1

I'm merging three three files (ls -l):

-rw-rw-r-- 1 kacper kacper 1839510 sie 13 14:27 A.jpg
-rw-rw-r-- 1 kacper kacper 2014809 sie 13 14:27 B.jpg
-rw-rw-r-- 1 kacper kacper 1277047 sie 13 14:27 C.pdf

into one file (merged) in bash using:

cat A.jpg >> merged 
echo $SEPARATOR >> merged 
cat B.jpg >> merged 
echo $SEPARATOR >> merged 
cat C.pdf >> merged

where:

SEPARATOR=PO56WLH82SN1ZS5QH5EU9FOZVLBRLHAGHO3D5KOUSPMS6KYSFAYN2DBL

Next I'm splitting the merged file into three parts using:

csplit --suppress-matched merged --prefix="PART_" '/'$SEPARATOR'/' {*}

this produces PART_00, PART_01, PART_02 (ls -l):

-rw-rw-r--  1 kacper kacper 1839398 sie 13 18:41 PART_00
-rw-rw-r--  1 kacper kacper 2014507 sie 13 18:41 PART_01
-rw-rw-r--  1 kacper kacper 1277047 sie 13 18:41 PART_02

PART_00 and PART_01 are JPG files and can be properly displayed. PART_02 is a PDF file and it can be opened and viewed. So, at first glance this looked to me like success.

The problem is that the size of PART_00 (1839398 bytes) is slightly smaller then A.jpg (1839510 bytes). The same goes for the other files (PART_01, B.jpg and PART_02, C.pdf). After checking the files byte by byte using

cmp

the pairs of files are exactly the same up to the point when one of them ends.

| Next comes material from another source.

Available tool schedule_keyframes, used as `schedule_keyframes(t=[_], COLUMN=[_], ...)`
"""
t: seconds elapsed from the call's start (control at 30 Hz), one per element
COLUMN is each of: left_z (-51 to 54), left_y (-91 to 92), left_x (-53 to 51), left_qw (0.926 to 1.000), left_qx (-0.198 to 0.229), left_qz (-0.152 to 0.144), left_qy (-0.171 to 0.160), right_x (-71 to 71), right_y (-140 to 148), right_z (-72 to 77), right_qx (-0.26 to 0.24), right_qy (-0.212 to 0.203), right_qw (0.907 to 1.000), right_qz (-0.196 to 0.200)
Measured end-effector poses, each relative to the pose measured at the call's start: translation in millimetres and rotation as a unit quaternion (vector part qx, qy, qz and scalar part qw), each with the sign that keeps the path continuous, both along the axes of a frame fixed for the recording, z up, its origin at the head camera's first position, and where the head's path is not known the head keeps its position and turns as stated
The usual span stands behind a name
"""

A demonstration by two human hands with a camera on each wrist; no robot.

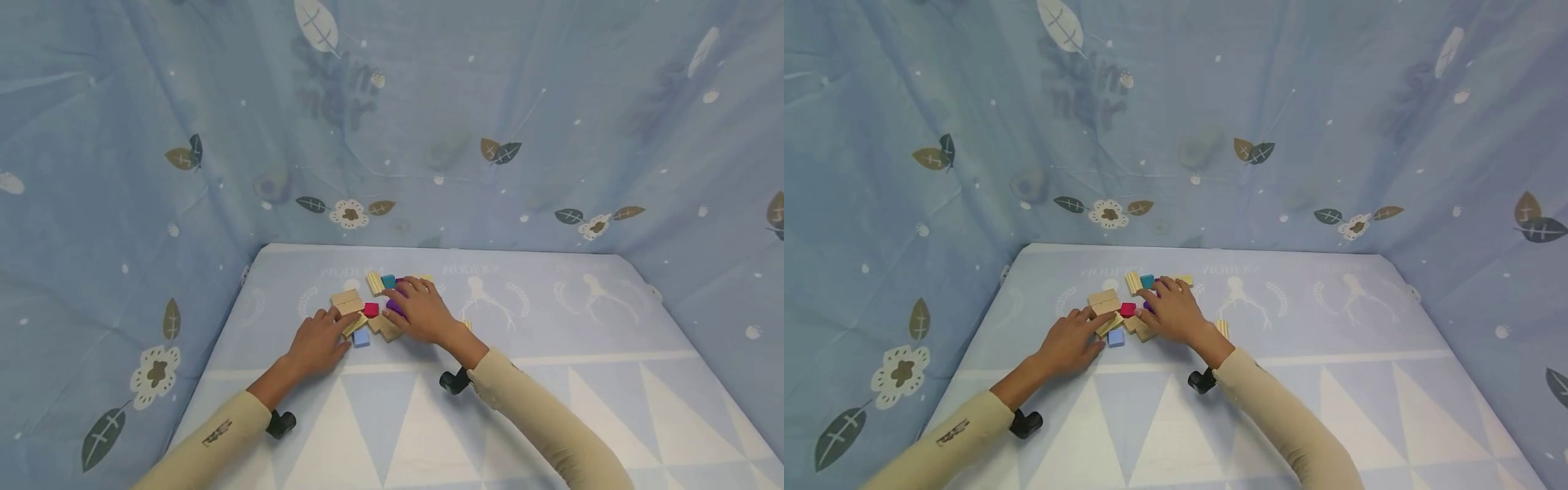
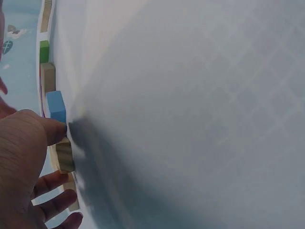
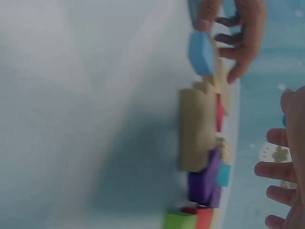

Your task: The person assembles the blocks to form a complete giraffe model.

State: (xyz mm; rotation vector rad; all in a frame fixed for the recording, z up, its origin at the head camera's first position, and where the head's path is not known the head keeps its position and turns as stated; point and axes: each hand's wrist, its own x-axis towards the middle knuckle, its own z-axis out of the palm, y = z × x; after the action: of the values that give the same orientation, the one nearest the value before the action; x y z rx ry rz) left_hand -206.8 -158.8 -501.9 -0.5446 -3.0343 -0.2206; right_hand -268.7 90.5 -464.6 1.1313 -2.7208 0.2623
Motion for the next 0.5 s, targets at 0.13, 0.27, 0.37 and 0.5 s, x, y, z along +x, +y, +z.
schedule_keyframes(t=[0.13,0.27,0.37,0.5], left_z=[-4.3,-5.2,-5.3,-5.4], left_y=[1.6,3.8,5.8,4.7], left_x=[0.9,0.6,-1.4,-4.0], left_qw=[1.0000,0.9999,0.9998,0.9992], left_qx=[0.005,0.010,0.015,0.036], left_qz=[0.004,0.007,0.010,0.011], left_qy=[0.002,0.007,0.010,0.014], right_x=[9.1,15.2,18.3,21.1], right_y=[2.7,6.0,8.0,9.3], right_z=[-12.9,-22.3,-27.9,-32.7], right_qx=[0.010,0.017,0.023,0.019], right_qy=[-0.002,-0.010,-0.005,0.006], right_qw=[0.9998,0.9997,0.9995,0.9992], right_qz=[0.015,0.016,0.021,0.036])
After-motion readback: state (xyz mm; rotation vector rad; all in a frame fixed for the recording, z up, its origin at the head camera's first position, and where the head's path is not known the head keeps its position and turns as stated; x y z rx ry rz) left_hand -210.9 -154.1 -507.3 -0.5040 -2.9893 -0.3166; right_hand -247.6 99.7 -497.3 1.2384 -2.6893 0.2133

Anyone know why this is the case? Advice would be greatly appreciated.

kacper
  • 75
  • 4
  • 1
    Most likely and X-Y problem. Why are you doing this? Do you know about `tar` and friends? – karakfa Aug 13 '18 at 16:55
  • Hi karakfa. This will eventually be used to split the output stream of a process into separate chunks of data, tar might not be the tool for this job. – kacper Aug 13 '18 at 17:01

1 Answers1

1

The last lines in the files are not terminated by a newline character. As such, when you add your separator into the merged file you are adding it to the end of the last line in the files. This last line is then matched by csplit and the entire line dropped. Hence the last few characters are being dropped.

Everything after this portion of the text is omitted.